• **WORK ORDER**
From the entries below, please output exactly the lines starting at the one containing "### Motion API" and ending at the one containing "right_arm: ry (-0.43", both included.

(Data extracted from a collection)
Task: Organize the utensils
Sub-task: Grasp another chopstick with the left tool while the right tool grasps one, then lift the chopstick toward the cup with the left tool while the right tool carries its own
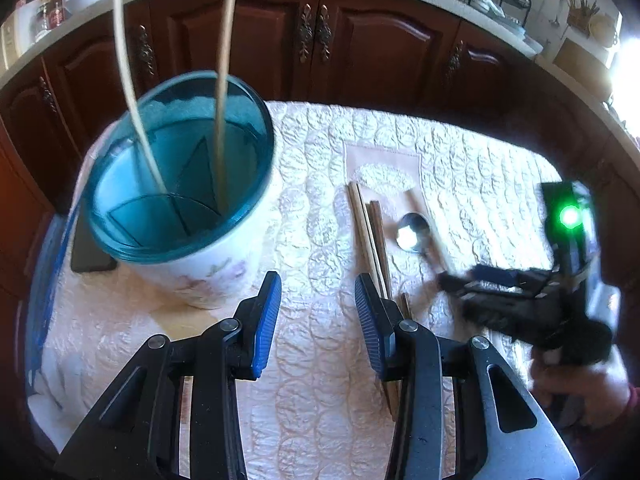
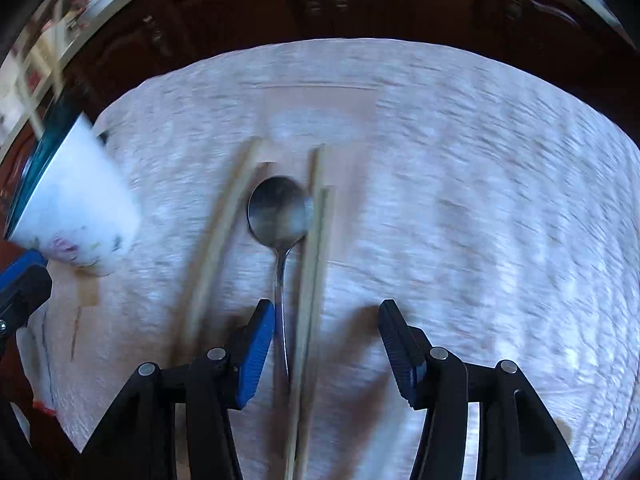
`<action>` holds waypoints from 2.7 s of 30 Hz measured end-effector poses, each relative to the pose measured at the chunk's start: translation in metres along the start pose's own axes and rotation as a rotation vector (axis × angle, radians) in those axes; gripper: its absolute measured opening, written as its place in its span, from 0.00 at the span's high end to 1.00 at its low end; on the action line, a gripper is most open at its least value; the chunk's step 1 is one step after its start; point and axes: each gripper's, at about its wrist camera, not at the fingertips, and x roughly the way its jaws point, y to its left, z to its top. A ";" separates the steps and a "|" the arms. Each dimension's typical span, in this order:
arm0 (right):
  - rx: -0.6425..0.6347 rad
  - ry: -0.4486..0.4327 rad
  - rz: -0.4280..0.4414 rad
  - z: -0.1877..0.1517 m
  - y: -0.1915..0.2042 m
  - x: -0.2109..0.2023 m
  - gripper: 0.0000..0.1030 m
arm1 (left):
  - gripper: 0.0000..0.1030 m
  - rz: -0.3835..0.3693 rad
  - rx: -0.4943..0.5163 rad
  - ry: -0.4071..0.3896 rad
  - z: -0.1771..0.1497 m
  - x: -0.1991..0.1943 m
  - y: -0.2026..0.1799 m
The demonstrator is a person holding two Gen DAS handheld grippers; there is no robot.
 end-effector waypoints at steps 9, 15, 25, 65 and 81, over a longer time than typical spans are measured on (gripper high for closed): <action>0.118 -0.073 0.042 -0.009 -0.051 -0.030 0.50 | 0.64 -0.098 -0.002 0.129 0.002 0.056 -0.018; 0.103 -0.075 0.072 -0.005 -0.046 -0.041 0.49 | 0.65 -0.021 0.012 0.170 0.001 0.076 -0.019; 0.101 -0.066 0.066 0.020 -0.033 -0.031 0.50 | 0.65 -0.056 -0.019 0.147 0.003 0.066 -0.007; 0.159 0.071 0.154 0.030 -0.053 0.011 0.91 | 0.90 -0.109 0.049 0.235 -0.046 0.042 0.005; 0.211 0.044 0.153 0.058 -0.067 0.014 0.90 | 0.82 0.025 0.101 0.177 0.018 0.100 -0.024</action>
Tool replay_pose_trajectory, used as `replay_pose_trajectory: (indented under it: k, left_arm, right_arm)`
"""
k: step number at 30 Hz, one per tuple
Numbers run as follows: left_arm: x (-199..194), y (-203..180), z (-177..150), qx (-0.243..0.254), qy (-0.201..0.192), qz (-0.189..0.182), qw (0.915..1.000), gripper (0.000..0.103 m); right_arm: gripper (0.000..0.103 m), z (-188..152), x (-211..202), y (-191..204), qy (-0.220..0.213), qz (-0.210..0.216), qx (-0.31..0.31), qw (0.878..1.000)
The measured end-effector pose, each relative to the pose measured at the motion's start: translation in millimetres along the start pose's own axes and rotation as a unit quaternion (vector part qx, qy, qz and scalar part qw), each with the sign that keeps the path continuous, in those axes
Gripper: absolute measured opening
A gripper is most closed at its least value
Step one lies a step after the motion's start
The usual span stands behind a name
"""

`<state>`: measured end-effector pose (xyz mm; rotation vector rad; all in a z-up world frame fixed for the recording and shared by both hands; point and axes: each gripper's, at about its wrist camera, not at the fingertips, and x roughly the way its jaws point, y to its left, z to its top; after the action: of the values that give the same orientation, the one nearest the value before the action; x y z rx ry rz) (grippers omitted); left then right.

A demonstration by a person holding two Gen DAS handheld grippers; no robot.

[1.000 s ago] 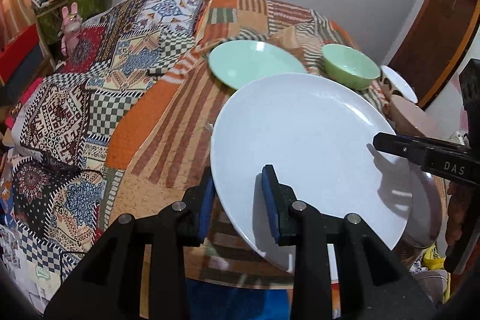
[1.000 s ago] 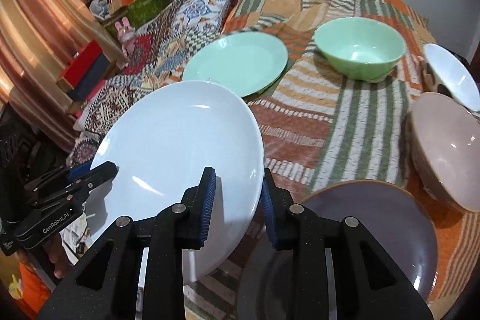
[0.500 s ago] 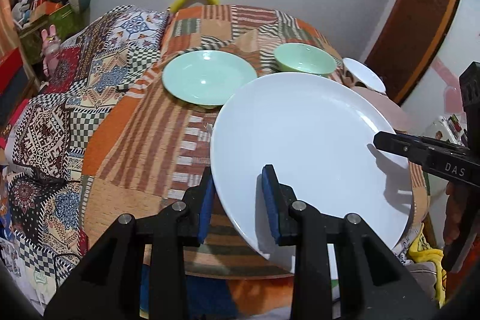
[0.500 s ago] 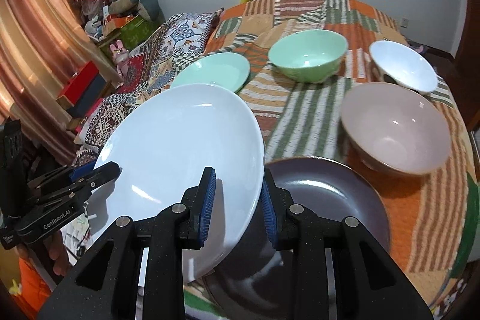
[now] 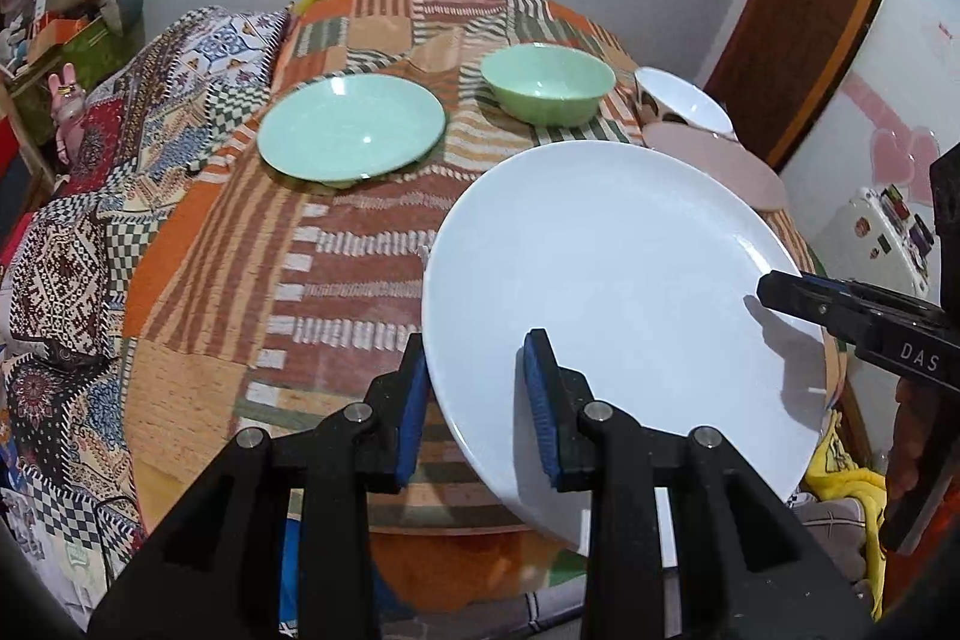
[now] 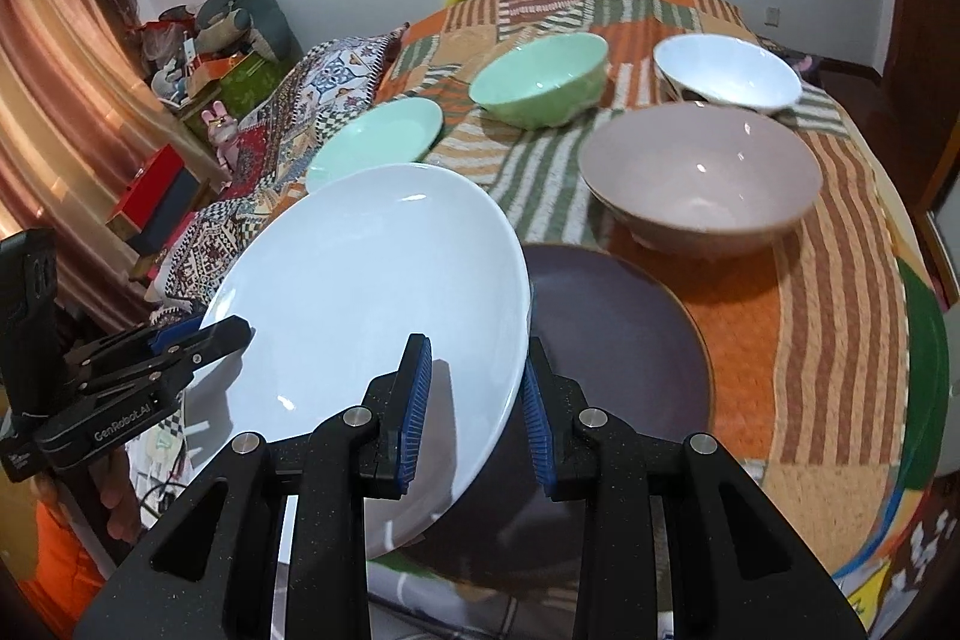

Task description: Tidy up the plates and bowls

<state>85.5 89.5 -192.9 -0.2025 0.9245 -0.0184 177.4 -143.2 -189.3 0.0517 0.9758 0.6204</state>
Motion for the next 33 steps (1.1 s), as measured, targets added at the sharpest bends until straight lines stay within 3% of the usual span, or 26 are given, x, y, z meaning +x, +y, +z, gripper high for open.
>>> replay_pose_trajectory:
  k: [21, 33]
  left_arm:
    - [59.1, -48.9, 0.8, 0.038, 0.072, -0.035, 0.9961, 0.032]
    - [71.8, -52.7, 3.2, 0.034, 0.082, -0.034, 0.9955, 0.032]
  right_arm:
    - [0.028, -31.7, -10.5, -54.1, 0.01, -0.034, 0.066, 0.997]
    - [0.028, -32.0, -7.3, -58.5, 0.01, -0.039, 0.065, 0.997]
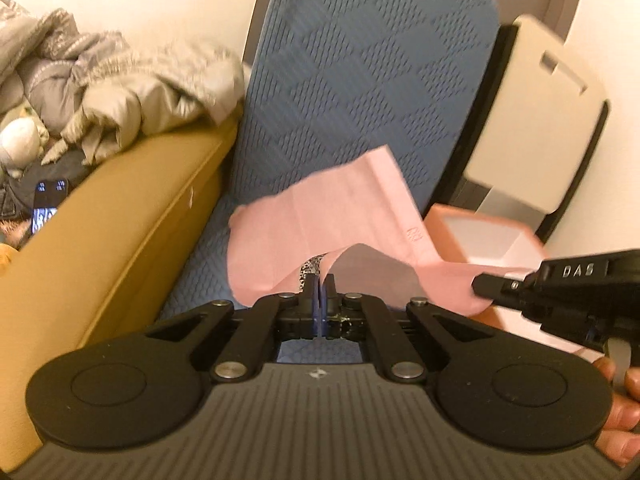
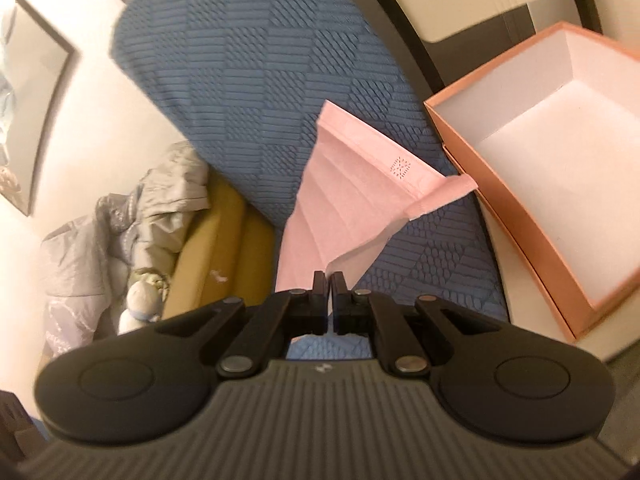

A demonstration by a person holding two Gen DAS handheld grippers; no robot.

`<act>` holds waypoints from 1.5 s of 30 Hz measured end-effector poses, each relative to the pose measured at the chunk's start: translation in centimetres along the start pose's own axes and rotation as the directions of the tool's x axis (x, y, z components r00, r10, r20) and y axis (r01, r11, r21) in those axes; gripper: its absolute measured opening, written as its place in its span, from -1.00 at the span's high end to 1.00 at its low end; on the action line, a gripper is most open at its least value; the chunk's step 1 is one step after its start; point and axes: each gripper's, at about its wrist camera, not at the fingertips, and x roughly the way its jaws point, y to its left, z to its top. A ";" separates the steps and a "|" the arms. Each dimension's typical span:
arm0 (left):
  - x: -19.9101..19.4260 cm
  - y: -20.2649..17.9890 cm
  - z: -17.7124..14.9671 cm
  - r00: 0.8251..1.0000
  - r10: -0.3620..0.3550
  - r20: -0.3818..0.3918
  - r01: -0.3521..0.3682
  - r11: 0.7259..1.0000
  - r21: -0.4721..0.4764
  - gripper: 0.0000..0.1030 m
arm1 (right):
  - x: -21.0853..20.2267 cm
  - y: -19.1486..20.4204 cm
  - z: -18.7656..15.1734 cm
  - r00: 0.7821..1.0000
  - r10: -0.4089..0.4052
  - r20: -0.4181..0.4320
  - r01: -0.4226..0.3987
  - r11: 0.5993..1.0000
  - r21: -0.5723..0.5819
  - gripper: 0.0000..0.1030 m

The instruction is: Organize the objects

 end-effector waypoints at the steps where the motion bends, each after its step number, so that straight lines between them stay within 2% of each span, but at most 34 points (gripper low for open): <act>1: -1.3 0.0 0.0 1.000 -0.010 0.014 0.010 1.000 0.000 0.97 | -0.9 0.6 -0.1 1.000 0.004 0.005 -0.004 1.000 -0.004 0.90; 9: -9.1 0.3 -0.6 0.993 -0.078 0.087 0.082 0.996 -0.039 0.97 | -8.1 4.6 -2.8 0.998 0.020 0.068 -0.015 0.998 -0.067 0.90; 15: -14.1 1.2 -0.9 0.984 -0.126 0.126 0.137 0.987 -0.084 0.97 | -12.1 6.8 -4.4 0.996 0.043 0.083 -0.035 0.995 -0.092 0.90; 19: -15.9 1.7 -0.1 0.976 -0.168 0.137 0.185 0.975 -0.119 0.97 | -13.6 8.2 -3.9 0.997 0.028 0.073 -0.021 0.995 -0.093 0.90; 22: -15.7 1.8 1.0 0.973 -0.182 0.140 0.201 0.970 -0.135 0.97 | -13.3 8.7 -2.5 0.997 0.009 0.073 -0.003 0.997 -0.081 0.89; 27: -12.0 1.9 4.1 0.979 -0.176 0.106 0.190 0.972 -0.139 0.97 | -10.1 8.5 1.3 0.998 -0.028 0.053 0.028 1.000 0.000 0.86; 34: -2.6 3.0 8.7 0.989 -0.144 0.007 0.144 0.975 -0.168 0.97 | -2.4 7.8 7.8 0.997 -0.068 -0.038 0.071 0.993 0.095 0.83; 37: 1.5 3.6 10.6 0.991 -0.129 -0.024 0.122 0.975 -0.184 0.97 | 1.0 7.6 10.4 0.995 -0.085 -0.056 0.091 0.991 0.097 0.83; 45: 12.3 5.2 14.6 0.993 -0.075 -0.088 0.057 0.979 -0.197 0.97 | 9.6 6.9 16.1 0.995 -0.076 -0.068 0.081 0.994 0.073 0.72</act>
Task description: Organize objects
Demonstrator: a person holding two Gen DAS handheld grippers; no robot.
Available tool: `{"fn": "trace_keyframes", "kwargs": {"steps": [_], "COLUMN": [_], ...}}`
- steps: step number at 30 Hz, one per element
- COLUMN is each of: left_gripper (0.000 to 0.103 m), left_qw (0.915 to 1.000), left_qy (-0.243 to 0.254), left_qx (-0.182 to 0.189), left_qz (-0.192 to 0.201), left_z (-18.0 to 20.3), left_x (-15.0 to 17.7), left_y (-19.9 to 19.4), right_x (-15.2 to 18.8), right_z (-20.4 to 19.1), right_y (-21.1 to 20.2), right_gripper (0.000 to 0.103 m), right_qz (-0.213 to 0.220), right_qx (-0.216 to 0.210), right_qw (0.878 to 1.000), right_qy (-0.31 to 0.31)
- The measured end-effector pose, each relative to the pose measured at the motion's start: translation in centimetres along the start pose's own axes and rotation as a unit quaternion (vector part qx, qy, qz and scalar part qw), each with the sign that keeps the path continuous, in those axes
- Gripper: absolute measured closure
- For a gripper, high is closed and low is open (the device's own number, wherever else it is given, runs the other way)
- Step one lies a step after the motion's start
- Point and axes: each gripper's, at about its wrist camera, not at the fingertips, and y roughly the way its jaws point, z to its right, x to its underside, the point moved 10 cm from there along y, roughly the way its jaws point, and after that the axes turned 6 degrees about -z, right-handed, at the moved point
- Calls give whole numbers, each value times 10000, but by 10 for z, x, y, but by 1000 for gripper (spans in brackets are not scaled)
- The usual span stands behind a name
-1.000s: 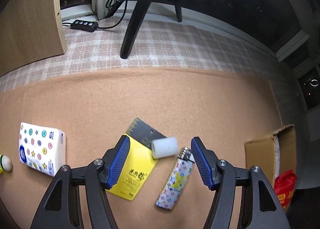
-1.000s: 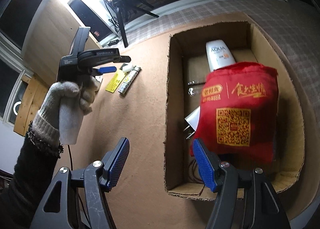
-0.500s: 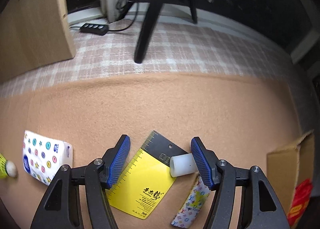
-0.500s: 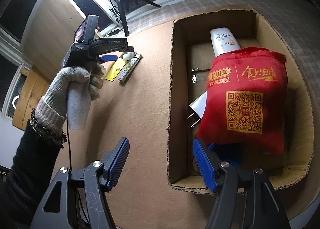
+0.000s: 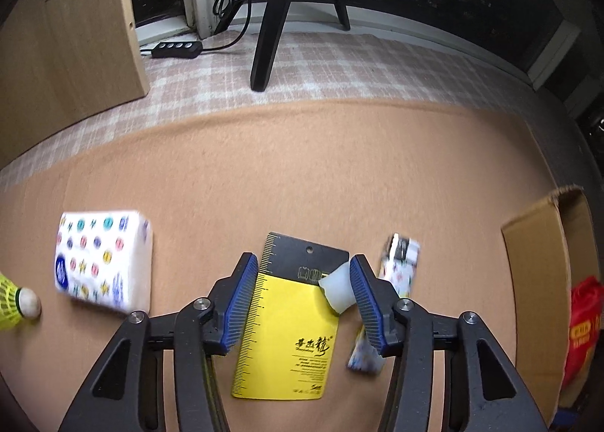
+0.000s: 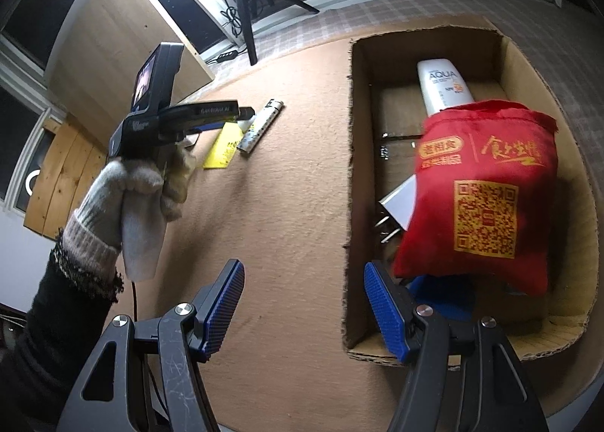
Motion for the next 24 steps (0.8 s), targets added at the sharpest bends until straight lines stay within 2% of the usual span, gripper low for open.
{"fn": "trace_keyframes", "kwargs": {"steps": [11,17,18,21,24], "left_gripper": [49,49,47,24,24], "left_qw": [9998,9994,9993,9982,9987], "left_qy": [169,282,326,407,418], "left_qx": [111,175,176,434,288], "left_qz": [34,21,27,-85,-35], "left_z": [-4,-4,-3,4,3], "left_x": [76,113,118,135,148], "left_y": [-27,-40,-41,-45,-53], "right_x": [-1,3,4,4,5], "right_z": [-1,2,1,-4,-10], "right_y": [0,-12,-14,-24,-31], "right_gripper": [39,39,39,39,39], "right_qz": [10,181,211,338,437], "right_qx": [174,309,334,453,501], "right_qw": [9998,9994,9992,9983,9975], "right_qy": [-73,-35,-47,-148,-237]}}
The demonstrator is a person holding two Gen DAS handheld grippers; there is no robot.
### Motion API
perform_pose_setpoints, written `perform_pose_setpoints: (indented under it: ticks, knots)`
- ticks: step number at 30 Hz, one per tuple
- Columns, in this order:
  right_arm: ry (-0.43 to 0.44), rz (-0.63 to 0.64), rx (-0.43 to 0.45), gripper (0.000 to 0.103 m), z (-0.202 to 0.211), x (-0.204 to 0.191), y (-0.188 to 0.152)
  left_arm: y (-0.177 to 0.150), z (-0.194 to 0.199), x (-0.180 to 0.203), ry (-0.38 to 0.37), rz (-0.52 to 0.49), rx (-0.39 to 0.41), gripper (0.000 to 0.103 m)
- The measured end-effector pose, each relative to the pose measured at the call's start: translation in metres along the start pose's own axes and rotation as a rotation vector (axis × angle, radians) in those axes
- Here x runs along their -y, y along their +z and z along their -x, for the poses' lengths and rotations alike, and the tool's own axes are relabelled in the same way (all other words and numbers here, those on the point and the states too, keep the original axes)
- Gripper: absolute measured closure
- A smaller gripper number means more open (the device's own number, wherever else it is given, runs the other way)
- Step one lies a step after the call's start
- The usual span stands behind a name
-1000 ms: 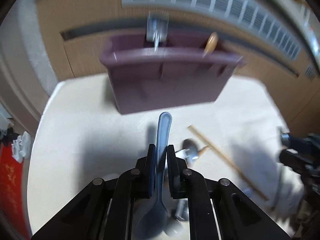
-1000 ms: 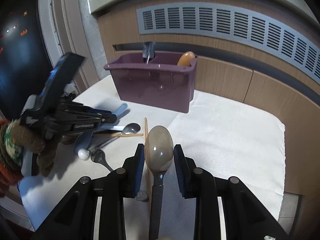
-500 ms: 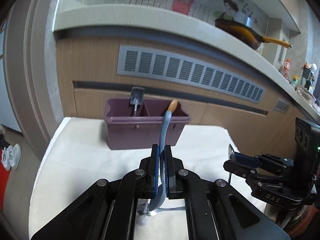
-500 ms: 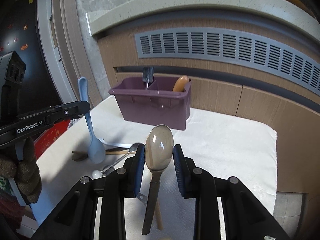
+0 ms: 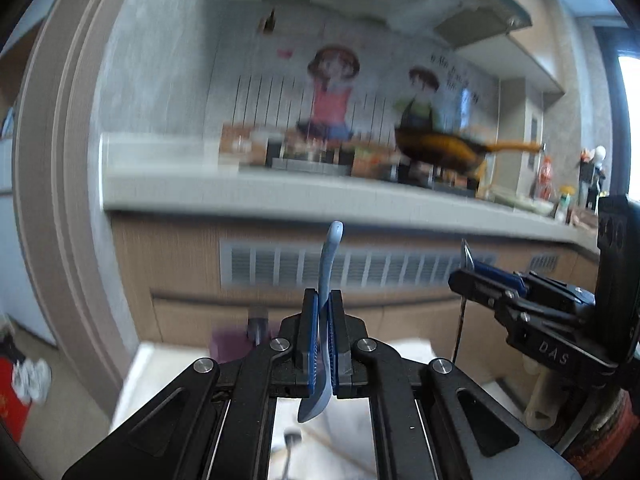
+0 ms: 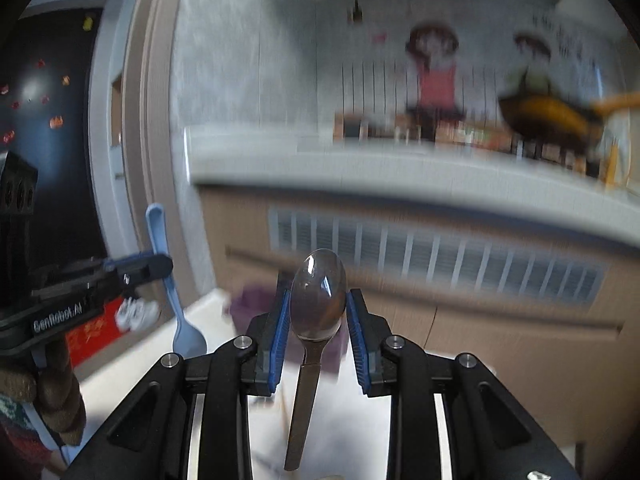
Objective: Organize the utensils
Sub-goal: 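Lift both utensils over the purple caddy and drop them in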
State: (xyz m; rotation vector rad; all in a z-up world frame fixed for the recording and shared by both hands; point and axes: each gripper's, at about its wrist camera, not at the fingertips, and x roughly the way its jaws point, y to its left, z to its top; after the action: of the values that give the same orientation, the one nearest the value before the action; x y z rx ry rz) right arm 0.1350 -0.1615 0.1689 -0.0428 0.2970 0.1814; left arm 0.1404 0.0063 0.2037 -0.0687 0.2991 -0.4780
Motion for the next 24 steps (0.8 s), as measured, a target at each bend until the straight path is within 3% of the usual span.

• **PROBLEM SOLUTION**
### Motion API
perform_pose_setpoints, written `perform_pose_setpoints: (indented under it: ticks, knots)`
- ticks: step number at 30 Hz, one per tuple
- Columns, in this order:
  right_arm: ry (-0.43 to 0.44), rz (-0.63 to 0.64), rx (-0.43 to 0.45), gripper (0.000 to 0.103 m), z (-0.202 to 0.211), x (-0.204 to 0.191), y (-0.188 to 0.152)

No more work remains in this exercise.